The response must contain the complete data, printed exactly.
+-------+
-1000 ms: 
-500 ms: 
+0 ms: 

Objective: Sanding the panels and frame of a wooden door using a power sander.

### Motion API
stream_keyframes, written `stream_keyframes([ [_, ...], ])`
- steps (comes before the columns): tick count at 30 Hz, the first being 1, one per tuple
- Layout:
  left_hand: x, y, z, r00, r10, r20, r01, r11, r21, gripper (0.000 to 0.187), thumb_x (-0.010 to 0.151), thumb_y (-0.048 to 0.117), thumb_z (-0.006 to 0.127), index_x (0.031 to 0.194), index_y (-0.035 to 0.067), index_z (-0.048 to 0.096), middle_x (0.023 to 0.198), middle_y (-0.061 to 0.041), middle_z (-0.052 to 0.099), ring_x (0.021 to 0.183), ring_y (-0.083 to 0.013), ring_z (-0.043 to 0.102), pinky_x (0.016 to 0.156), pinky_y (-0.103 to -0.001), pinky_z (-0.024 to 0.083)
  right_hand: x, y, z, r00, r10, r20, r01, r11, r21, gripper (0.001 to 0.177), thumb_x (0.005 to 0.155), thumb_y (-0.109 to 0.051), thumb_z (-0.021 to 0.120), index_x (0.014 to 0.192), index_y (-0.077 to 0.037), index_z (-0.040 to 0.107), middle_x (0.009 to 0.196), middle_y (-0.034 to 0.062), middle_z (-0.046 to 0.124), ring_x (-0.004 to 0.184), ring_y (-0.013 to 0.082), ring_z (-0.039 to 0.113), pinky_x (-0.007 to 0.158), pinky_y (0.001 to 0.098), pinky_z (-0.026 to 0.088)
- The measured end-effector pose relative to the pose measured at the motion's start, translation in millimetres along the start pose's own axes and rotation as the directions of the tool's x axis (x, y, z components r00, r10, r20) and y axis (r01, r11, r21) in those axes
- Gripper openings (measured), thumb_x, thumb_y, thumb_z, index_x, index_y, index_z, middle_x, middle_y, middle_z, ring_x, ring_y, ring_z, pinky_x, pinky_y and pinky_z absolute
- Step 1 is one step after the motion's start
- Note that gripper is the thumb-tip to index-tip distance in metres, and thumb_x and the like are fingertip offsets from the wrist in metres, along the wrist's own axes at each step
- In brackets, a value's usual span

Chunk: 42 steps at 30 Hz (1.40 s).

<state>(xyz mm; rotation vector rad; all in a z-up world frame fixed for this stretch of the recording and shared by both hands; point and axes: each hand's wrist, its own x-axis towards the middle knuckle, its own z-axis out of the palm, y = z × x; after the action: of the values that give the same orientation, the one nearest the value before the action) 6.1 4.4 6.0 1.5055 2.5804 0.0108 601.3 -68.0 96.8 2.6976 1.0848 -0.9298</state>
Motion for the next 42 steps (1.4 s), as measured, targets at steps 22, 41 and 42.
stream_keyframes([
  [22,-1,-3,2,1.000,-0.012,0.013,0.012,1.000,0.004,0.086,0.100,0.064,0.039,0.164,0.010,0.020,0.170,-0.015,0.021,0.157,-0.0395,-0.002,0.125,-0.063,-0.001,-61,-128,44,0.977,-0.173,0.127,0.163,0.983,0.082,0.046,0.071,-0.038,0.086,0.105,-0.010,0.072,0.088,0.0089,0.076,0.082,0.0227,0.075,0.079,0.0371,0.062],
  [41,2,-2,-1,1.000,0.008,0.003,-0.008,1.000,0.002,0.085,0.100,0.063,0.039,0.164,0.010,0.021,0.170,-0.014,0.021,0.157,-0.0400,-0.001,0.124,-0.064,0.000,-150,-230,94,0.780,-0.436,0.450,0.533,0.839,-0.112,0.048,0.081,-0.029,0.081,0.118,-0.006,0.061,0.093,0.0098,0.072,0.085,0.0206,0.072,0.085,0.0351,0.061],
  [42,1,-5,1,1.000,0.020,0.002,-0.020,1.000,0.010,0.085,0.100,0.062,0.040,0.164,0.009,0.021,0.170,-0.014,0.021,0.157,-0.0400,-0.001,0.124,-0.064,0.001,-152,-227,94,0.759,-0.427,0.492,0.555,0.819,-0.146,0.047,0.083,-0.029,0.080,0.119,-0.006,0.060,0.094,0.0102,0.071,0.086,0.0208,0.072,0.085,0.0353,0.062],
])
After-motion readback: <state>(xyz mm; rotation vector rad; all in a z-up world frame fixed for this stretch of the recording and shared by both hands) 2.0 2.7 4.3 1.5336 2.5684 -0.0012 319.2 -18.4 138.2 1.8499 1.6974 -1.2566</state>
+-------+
- [SOLUTION BELOW]
-1000 ms: 
-500 ms: 
+0 ms: 

Objective: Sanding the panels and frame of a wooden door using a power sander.

### Motion API
stream_keyframes, written `stream_keyframes([ [_, ...], ])`
- steps (comes before the columns): tick count at 30 Hz, the first being 1, one per tuple
- Layout:
  left_hand: x, y, z, r00, r10, r20, r01, r11, r21, gripper (0.000 to 0.187), thumb_x (-0.010 to 0.151), thumb_y (-0.048 to 0.117), thumb_z (-0.006 to 0.127), index_x (0.031 to 0.194), index_y (-0.035 to 0.067), index_z (-0.048 to 0.096), middle_x (0.023 to 0.198), middle_y (-0.061 to 0.041), middle_z (-0.052 to 0.099), ring_x (0.021 to 0.183), ring_y (-0.083 to 0.013), ring_z (-0.043 to 0.102), pinky_x (0.016 to 0.156), pinky_y (-0.103 to -0.001), pinky_z (-0.024 to 0.083)
  right_hand: x, y, z, r00, r10, r20, r01, r11, r21, gripper (0.001 to 0.177), thumb_x (0.005 to 0.155), thumb_y (-0.109 to 0.051), thumb_z (-0.021 to 0.120), index_x (0.014 to 0.192), index_y (-0.077 to 0.037), index_z (-0.040 to 0.107), middle_x (0.009 to 0.196), middle_y (-0.034 to 0.062), middle_z (-0.046 to 0.124), ring_x (-0.004 to 0.184), ring_y (-0.013 to 0.082), ring_z (-0.039 to 0.113), pinky_x (-0.007 to 0.158), pinky_y (0.001 to 0.098), pinky_z (-0.026 to 0.088)
- The measured end-effector pose relative to the pose measured at the motion's start, translation in millimetres along the start pose's own axes and rotation as the directions of the tool's x axis (x, y, z components r00, r10, r20) and y axis (r01, r11, r21) in those axes
- Gripper openings (measured), thumb_x, thumb_y, thumb_z, index_x, index_y, index_z, middle_x, middle_y, middle_z, ring_x, ring_y, ring_z, pinky_x, pinky_y and pinky_z absolute
- Step 1 is one step after the motion's start
- Note that gripper is the thumb-tip to index-tip distance in metres, and thumb_x and the like are fingertip offsets from the wrist in metres, along the wrist's own axes at each step
- In brackets, a value's usual span

Chunk: 42 steps at 30 Hz (1.40 s).

<state>(xyz mm; rotation vector rad; all in a z-up world frame fixed for this stretch of the recording and shared by both hands; point and axes: each hand's wrist, its own x-axis towards the middle knuckle, its own z-axis out of the palm, y = z × x; after the action: of the values that give the same orientation, the one nearest the value before the action) 6.1 4.4 6.0 1.5055 2.5804 0.0108 601.3 -68.0 96.8 2.6976 1.0848 -0.9298</state>
Motion for the next 42 steps (1.4 s), as measured, targets at steps 22, 41 and 42.
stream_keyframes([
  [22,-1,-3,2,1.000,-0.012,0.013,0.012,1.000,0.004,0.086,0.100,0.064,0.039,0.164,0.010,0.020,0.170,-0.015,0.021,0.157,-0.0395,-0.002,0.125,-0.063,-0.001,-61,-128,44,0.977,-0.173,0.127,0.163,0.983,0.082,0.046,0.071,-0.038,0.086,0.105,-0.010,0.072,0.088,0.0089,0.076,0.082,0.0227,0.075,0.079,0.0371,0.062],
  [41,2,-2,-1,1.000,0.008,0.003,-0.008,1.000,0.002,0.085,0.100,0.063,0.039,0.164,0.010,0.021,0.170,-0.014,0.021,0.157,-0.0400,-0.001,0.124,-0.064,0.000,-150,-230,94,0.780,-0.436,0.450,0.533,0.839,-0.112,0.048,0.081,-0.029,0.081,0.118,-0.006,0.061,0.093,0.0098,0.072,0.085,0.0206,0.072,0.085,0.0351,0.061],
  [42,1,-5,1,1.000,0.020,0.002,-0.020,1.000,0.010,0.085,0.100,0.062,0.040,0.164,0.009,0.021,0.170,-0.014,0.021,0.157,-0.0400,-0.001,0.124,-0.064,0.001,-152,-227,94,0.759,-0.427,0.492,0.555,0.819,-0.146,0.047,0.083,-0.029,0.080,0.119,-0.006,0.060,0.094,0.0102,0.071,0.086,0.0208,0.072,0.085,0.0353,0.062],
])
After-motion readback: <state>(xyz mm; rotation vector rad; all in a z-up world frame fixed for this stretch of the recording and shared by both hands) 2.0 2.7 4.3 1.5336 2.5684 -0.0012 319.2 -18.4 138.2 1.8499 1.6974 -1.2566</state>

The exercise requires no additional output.